Supplied information Start Marker
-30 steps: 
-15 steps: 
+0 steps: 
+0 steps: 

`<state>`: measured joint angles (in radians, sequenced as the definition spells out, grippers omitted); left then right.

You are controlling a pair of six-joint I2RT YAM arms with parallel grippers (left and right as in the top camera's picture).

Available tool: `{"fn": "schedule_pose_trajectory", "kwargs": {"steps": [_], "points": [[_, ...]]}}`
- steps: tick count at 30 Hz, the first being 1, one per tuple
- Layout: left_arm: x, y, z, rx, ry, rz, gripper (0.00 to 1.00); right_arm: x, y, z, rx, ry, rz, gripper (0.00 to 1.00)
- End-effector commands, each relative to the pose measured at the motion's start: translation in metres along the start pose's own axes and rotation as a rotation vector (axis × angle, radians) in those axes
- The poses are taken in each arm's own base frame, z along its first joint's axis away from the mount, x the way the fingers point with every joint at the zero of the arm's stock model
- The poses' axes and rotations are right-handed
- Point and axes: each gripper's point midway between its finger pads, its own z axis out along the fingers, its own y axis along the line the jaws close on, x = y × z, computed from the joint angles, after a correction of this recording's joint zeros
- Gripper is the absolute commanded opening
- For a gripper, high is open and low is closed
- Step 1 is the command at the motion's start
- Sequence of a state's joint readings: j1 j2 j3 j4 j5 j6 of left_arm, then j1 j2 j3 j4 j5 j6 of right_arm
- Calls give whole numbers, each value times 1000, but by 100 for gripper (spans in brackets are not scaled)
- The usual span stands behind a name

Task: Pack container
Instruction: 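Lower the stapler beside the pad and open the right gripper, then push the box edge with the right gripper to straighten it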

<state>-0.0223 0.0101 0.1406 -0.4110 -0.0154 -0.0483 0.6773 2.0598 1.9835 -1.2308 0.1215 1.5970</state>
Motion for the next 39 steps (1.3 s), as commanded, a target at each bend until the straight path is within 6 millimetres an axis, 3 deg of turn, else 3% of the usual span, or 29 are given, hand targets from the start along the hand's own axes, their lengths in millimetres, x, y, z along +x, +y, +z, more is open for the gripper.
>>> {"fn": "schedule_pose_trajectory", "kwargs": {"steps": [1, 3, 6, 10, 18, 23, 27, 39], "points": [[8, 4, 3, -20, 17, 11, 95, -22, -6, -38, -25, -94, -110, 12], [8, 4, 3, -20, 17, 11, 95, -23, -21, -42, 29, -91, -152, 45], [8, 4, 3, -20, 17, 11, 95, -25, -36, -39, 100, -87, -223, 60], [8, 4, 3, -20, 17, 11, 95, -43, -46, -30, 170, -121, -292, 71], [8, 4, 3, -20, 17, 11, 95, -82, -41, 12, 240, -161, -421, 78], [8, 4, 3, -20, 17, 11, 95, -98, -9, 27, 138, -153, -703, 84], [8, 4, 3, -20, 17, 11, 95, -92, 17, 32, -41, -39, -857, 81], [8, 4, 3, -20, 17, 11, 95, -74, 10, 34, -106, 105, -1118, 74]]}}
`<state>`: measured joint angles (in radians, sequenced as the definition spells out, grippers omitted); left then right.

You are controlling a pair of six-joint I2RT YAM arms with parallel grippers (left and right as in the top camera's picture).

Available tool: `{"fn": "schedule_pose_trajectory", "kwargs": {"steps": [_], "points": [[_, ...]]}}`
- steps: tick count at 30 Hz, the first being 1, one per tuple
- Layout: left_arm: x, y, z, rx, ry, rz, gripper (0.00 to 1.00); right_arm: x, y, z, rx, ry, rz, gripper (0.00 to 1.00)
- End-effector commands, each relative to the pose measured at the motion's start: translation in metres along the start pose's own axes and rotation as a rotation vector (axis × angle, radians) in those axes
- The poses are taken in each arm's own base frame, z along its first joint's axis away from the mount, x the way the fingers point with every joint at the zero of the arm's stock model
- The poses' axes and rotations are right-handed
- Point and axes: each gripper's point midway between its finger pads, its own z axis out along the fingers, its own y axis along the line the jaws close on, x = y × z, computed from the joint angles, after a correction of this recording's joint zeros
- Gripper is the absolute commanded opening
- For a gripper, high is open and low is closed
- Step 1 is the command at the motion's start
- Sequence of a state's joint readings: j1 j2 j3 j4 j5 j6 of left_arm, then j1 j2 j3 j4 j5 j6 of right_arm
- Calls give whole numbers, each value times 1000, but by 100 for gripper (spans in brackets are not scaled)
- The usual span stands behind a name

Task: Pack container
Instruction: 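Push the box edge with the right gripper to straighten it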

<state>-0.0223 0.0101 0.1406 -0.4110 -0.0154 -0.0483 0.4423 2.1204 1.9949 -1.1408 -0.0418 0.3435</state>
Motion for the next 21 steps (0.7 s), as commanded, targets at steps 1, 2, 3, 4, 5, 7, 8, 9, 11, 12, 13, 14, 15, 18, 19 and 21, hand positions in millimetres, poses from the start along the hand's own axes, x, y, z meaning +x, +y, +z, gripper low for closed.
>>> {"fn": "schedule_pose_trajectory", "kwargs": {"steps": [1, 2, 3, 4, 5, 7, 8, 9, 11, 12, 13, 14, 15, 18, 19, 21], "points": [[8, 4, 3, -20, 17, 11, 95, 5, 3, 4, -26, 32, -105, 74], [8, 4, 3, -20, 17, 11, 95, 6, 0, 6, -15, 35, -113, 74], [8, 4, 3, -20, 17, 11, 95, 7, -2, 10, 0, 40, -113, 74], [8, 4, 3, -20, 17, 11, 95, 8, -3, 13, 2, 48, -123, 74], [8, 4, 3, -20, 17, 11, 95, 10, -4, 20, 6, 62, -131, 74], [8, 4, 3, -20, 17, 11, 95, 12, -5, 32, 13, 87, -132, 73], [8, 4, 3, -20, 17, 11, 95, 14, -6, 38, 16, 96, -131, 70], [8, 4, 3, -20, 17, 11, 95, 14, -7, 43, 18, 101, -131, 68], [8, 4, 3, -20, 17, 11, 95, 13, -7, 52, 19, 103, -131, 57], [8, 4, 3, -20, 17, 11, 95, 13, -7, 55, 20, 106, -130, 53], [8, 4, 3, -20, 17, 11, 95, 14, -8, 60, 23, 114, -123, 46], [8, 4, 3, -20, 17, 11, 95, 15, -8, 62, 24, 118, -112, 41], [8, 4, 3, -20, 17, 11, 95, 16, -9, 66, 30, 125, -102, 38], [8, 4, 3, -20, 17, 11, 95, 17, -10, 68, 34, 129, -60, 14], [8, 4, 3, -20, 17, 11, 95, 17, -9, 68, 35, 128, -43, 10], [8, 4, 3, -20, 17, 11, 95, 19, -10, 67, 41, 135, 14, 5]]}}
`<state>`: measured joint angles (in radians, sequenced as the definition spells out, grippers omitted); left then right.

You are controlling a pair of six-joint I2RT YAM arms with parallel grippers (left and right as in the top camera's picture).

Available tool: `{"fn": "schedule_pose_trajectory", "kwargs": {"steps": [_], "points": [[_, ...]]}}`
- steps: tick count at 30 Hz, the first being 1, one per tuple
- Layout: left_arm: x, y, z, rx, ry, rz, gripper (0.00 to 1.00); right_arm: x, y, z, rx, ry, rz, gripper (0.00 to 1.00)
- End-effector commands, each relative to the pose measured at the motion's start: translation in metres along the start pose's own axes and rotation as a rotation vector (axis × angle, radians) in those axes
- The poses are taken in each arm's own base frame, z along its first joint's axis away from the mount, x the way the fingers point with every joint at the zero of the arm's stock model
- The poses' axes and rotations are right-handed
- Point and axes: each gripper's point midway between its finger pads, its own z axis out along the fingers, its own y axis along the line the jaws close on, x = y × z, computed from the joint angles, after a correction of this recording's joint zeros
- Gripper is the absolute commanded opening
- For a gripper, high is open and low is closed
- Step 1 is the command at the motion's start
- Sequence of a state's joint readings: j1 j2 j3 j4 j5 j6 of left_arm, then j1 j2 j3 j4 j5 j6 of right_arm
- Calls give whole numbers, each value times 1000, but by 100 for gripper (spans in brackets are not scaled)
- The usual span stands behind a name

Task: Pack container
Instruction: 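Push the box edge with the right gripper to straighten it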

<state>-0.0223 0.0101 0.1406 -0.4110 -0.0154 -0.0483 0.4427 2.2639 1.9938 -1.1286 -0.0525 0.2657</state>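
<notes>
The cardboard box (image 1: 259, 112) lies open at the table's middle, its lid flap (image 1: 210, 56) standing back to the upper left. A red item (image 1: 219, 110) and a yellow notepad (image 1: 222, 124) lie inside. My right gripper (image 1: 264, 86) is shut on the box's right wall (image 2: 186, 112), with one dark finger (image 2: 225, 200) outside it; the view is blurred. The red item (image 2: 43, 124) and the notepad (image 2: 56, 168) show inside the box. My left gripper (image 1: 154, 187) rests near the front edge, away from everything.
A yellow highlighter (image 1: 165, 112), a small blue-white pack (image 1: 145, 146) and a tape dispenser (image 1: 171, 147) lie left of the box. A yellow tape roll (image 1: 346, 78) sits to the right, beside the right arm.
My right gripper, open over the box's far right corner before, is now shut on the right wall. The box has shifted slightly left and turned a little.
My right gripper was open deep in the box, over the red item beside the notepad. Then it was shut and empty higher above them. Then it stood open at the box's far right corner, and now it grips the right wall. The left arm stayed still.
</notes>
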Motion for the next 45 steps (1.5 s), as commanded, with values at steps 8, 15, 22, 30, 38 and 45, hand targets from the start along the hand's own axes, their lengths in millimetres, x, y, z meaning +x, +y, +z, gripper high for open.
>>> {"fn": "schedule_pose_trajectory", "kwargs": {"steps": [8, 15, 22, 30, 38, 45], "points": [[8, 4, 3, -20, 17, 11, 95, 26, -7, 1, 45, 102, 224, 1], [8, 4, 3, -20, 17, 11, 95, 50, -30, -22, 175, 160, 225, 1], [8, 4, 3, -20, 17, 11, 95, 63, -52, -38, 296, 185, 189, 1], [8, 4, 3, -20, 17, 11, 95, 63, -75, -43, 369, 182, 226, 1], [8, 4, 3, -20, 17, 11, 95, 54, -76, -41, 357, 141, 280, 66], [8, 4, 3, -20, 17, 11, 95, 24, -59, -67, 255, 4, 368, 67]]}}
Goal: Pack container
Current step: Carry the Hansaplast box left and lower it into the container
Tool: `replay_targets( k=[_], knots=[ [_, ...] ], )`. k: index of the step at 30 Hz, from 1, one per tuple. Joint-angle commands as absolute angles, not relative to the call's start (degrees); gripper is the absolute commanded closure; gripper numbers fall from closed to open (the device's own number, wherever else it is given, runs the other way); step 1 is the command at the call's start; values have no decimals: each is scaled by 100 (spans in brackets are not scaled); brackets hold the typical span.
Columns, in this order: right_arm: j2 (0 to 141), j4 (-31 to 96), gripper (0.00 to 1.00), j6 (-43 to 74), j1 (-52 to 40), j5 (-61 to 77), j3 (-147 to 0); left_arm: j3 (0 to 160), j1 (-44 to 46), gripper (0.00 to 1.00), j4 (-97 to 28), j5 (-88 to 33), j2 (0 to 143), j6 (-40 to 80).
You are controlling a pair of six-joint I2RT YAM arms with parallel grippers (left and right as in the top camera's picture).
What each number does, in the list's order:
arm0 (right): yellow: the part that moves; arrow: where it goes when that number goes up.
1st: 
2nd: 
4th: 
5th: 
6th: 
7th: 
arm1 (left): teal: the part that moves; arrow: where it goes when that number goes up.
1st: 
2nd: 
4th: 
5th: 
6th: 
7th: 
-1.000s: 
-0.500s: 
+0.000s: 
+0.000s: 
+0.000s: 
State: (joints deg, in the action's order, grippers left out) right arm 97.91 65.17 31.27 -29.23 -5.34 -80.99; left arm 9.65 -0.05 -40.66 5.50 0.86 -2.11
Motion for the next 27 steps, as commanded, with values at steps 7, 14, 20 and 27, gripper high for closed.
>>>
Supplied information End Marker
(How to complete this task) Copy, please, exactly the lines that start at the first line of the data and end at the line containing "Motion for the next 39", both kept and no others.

(Task output)
-30 steps: 
-15 steps: 
+0 steps: 
+0 steps: 

`<state>`: measured joint angles (in radians, sequenced as the definition spells out, grippers omitted); left then right.

You are controlling a pair of six-joint I2RT YAM arms with parallel grippers (left and right as in the top camera's picture).

Available tool: `{"fn": "schedule_pose_trajectory", "kwargs": {"steps": [_], "points": [[_, ...]]}}`
- steps: tick count at 30 Hz, the first being 1, one per tuple
- Layout: left_arm: x, y, z, rx, ry, rz, gripper (0.00 to 1.00); right_arm: x, y, z, rx, ry, rz, gripper (0.00 to 1.00)
- End-effector commands, each relative to the pose measured at the motion's start: translation in metres along the start pose's own axes and rotation as a rotation vector (axis × angle, radians) in those axes
- The poses are taken in each arm's own base frame, z along its first joint's axis away from the mount, x the way the fingers point with every joint at the zero of the arm's stock model
- The poses' axes and rotations are right-handed
- Point and axes: each gripper's point midway between its finger pads, its own z axis out along the fingers, its own y axis along the line the jaws close on, x = y × z, computed from the joint angles, after a correction of this recording's joint zeros
- Gripper is the absolute commanded opening
- For a gripper, high is open and low is closed
- Step 1 is the command at the motion's start
- Sequence of a state's joint readings: j1 j2 j3 j4 j5 j6 of left_arm, then j1 j2 j3 j4 j5 j6 of right_arm
- Calls give whole numbers, each value times 1000, but by 100 for gripper (spans in brackets are not scaled)
- The usual span stands behind a name

Task: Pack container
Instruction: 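Lower the stapler beside the pad and open the right gripper, then push the box edge with the right gripper to straighten it
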
<state>-0.0223 0.0101 0.1406 -0.4110 -0.0154 -0.0483 0.6773 2.0598 1.9835 -1.2308 0.1215 1.5970</state>
Motion for the next 39 steps (1.3 s), as commanded, a target at each bend until the straight path is within 6 millimetres an axis, 3 deg of turn, else 3% of the usual span, or 29 are given, hand targets from the start along the hand's own axes, their lengths in millimetres, x, y, z along +x, +y, +z, more is open for the gripper.

Here is where the answer stops.